First and foremost, get yourself a term insurance plan and add your close family (spouse, children, parents, siblings) as beneficiaries of the same. The policy sum assured should be adequate enough to keep your dependents financially comfortable.
One thing you must keep in mind though when purchasing insurance is that you must never mix insurance with investments. Term insurance is the least expensive way of ensuring your family is suitably covered. In the case of your demise during the policy period, the sum assured will be transferred to your beneficiaries. Term plans do not give you bonuses or any sort of money back at the close of the policy period. They pay only in the event of the death of the policyholder.
There are other life insurance policies – endowment plans, money-back plans, whole life plans – which guarantee some sort of return or additional bonus to the basic sum assured. These policies are sold as ‘great mixes’ of insurance and investment. But such plans usually have low returns, with long lock-ins and are difficult to exit before the policy matures. In terms of the premium you’re paying, you neither get a great insurance cover nor a great investment return. A term insurance policy delivers the maximum sum assured for the least premium.

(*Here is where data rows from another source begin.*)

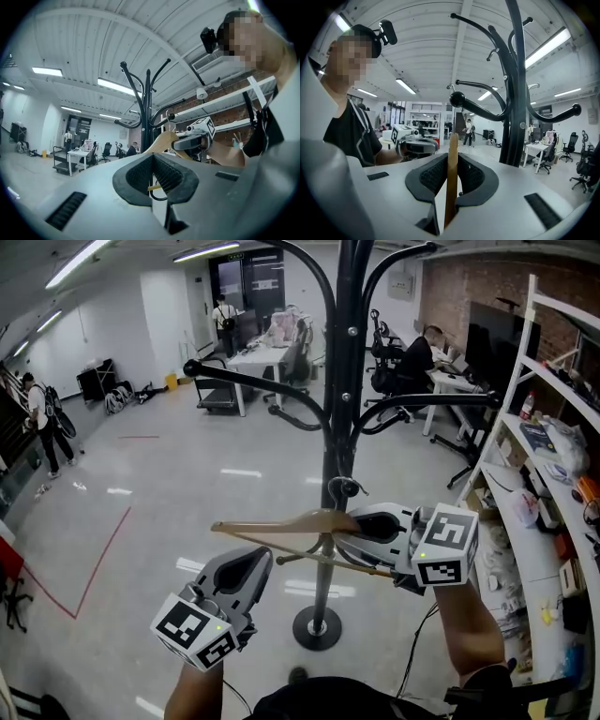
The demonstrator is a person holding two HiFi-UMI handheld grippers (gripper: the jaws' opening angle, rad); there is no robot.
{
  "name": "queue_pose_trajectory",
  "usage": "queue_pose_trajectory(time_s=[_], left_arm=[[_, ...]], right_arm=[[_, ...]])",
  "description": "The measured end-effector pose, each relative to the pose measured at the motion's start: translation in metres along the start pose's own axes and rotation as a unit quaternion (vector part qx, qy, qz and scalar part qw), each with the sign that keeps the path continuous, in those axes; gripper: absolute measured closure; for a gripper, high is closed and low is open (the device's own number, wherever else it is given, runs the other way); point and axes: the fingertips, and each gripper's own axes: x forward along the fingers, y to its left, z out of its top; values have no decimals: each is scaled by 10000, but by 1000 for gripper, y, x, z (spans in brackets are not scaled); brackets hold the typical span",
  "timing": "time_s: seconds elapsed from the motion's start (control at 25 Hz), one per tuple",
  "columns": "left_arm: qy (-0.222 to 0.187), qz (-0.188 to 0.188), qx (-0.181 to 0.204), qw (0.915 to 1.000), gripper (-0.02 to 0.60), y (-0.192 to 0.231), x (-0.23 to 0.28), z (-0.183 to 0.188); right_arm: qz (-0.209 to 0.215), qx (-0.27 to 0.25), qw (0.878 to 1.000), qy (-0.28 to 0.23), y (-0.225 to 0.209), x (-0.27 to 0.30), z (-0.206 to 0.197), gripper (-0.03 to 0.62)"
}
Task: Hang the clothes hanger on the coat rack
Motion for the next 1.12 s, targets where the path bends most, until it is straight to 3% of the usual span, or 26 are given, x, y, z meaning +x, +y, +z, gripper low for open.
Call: queue_pose_trajectory(time_s=[0.44, 0.6, 1.12], left_arm=[[125, -234, -36, 9996, 582, 11, 31, -5], [118, -205, -65, 9997, 583, 20, 38, -4], [188, -374, -219, 9989, 583, 25, 54, -13]], right_arm=[[276, 21, 9996, 29, -39, 10, -20, 537], [568, 126, 9982, -145, -52, 13, -23, 537], [939, 134, 9954, -103, -57, 18, -34, 537]])
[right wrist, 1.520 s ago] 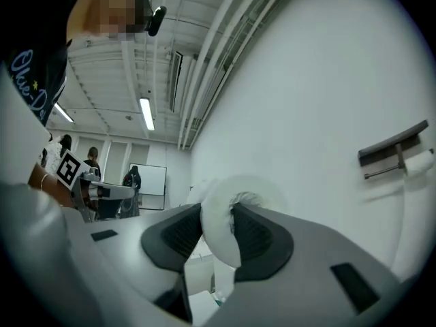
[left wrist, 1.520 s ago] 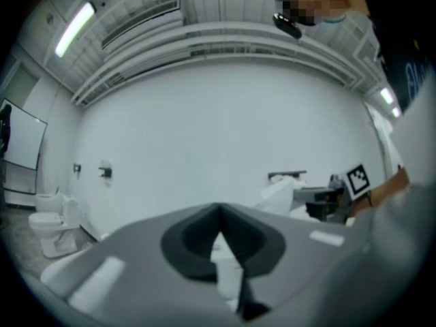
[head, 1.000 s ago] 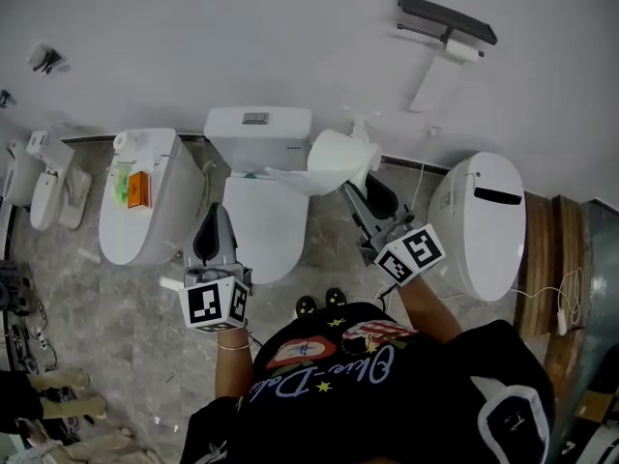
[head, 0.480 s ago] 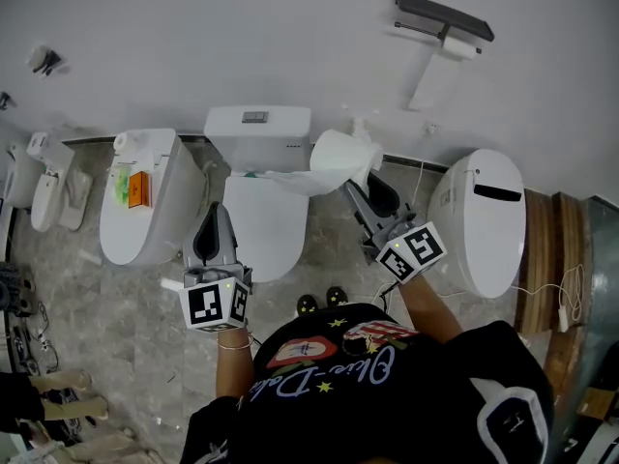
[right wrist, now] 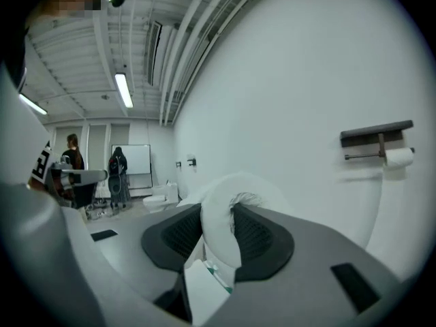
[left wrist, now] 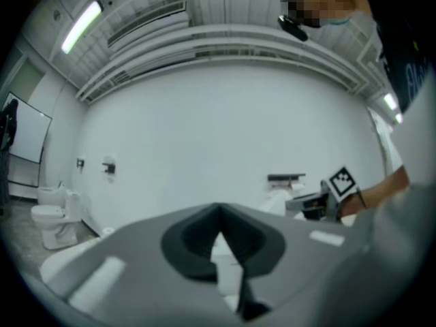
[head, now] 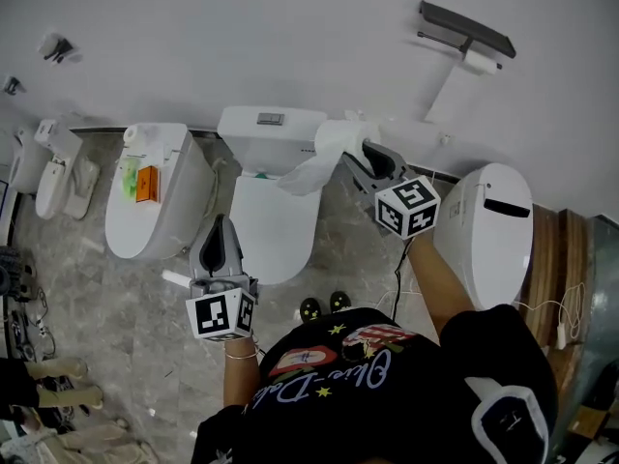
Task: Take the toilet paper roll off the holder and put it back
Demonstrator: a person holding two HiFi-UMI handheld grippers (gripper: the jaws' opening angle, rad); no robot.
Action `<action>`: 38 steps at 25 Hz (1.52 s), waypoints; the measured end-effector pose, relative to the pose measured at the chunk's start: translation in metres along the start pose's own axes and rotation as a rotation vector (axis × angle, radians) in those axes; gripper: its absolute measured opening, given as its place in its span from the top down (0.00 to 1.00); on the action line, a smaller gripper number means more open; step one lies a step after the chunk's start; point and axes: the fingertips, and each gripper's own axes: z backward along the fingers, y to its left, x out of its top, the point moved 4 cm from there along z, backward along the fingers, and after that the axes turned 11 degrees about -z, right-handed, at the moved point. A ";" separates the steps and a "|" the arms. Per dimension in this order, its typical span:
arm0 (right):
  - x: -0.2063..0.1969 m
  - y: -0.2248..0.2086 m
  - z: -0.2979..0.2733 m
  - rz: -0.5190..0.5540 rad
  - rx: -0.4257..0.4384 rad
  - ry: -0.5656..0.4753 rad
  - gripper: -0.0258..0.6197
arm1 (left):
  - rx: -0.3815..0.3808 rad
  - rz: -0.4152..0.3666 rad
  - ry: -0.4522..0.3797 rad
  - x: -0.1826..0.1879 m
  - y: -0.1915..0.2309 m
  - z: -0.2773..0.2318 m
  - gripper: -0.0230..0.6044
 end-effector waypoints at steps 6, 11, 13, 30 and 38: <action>0.005 -0.034 -0.097 0.060 0.025 0.211 0.74 | 0.093 0.019 0.060 -0.018 0.024 0.018 0.97; -0.025 -0.056 -0.175 0.203 0.035 0.460 0.74 | 0.154 0.034 0.131 -0.038 0.040 0.026 0.97; -0.042 -0.061 -0.199 0.230 0.049 0.555 0.74 | 0.161 0.038 0.150 -0.042 0.043 0.027 0.97; -0.094 -0.066 -0.285 0.471 0.107 0.809 0.74 | 0.264 0.028 0.242 -0.063 0.075 0.048 0.97; -0.094 -0.063 -0.281 0.488 0.141 0.800 0.73 | 0.230 0.019 0.231 -0.060 0.070 0.040 0.97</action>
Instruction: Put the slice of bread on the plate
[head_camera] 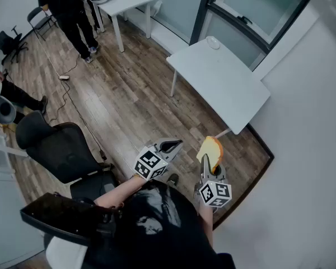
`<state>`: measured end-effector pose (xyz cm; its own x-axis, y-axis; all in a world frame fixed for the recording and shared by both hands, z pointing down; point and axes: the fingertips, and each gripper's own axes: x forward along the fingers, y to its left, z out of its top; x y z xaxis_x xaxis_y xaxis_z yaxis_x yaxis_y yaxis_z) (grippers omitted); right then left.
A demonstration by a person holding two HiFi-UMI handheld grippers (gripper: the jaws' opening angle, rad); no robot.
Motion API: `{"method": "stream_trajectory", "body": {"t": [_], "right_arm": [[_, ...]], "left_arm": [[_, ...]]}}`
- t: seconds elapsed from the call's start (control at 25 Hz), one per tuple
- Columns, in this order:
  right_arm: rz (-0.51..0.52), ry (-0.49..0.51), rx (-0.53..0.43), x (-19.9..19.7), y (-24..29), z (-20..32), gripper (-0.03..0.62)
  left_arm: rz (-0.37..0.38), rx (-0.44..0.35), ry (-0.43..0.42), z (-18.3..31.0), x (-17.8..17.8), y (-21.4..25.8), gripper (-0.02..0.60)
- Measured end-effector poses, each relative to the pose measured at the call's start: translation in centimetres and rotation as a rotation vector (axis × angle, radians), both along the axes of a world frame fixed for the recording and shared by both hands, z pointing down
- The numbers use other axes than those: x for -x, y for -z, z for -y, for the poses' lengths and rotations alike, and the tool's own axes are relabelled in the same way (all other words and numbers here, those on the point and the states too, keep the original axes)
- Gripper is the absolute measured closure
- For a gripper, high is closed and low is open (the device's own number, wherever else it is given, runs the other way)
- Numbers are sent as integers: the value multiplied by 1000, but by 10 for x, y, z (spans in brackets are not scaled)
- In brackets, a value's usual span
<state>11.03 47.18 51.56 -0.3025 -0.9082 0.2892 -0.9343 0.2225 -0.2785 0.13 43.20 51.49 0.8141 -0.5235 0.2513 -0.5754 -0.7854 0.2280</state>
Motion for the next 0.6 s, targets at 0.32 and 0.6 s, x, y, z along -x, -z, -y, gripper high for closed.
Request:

So, if you do want to get insurance and investment for your future, just get yourself a term insurance plan for the former and start investing in mutual funds for the latter. And remember to increase the policy amount in line with your salary increments and your lifestyle changes.
A nominee is usually a ‘trustee’ who must distribute your assets to your legal heirs as per your will or the applicable succession laws.
Appointing nominees makes the task of transferring your investments or insurance sum much easier. Be it your bank account, your mutual fund investments, or insurance, all of these can be easily transferred with the help of a death certificate and the nominee’s identity/address proof. Once that’s done, the nominee will transfer your assets to the appropriate beneficiaries.
If you don’t appoint a nominee, the transfer of assets could become a tedious process. Your legal heirs have to submit proofs and documents such as proof of relationship, your will (if there is one), among other things to ensure the transfer of your assets to them.
Prepare your will
A will is a document that lists out the assets you own and the people to whom you’d like to pass them on. It helps in determining who gets what and simplifies the process of distributing assets to your loved ones. It is important to have a will even if you’ve appointed a nominee as, for all assets, the nominee is merely a trustee who must transfer these assets to your legal heirs.
Having a will makes this process easy. If you do not have a will, your heirs will be decided as per law and your assets will be distributed accordingly. This can be a long-wound process and could even result in disputes.
Sort out your documents
Make sure you sort out all your financial documents and keep them safe, in a place that’s accessible to your spouse and/or a family member (or a trusted friend). Make sure you’ve listed all your liabilities (loans, credit card dues, etc.) as well as the list of people who owe you money (if applicable) and keep this information with your documents. Having all your information in one place will make it easier for your loved ones to access them and to ensure everything is in order.
Keep your spouse informed
Always make sure your spouse (or a close family member) is aware of all your financial decisions, documents, insurance, and investments. Ideally, they should also either know all your email, bank, and investment-related login details or know where they can find them.
You could also share this information with your children, or other people you trust, in the unfortunate event that you and your spouse pass away together.
It is also helpful to have a joint account with your spouse, especially in your old age. Having a joint account ensures that your spouse can still use it to issue checks and make payments until they get around to closing it and opening a new one.
Last, but not the least, make sure you get around to doing all this at the earliest, as it is always better to be prepared for whatever turn life may take.
This will ensure that in the sad eventuality that something happens to you tomorrow, your loved ones will be well prepared, at least financially, to deal with your demise.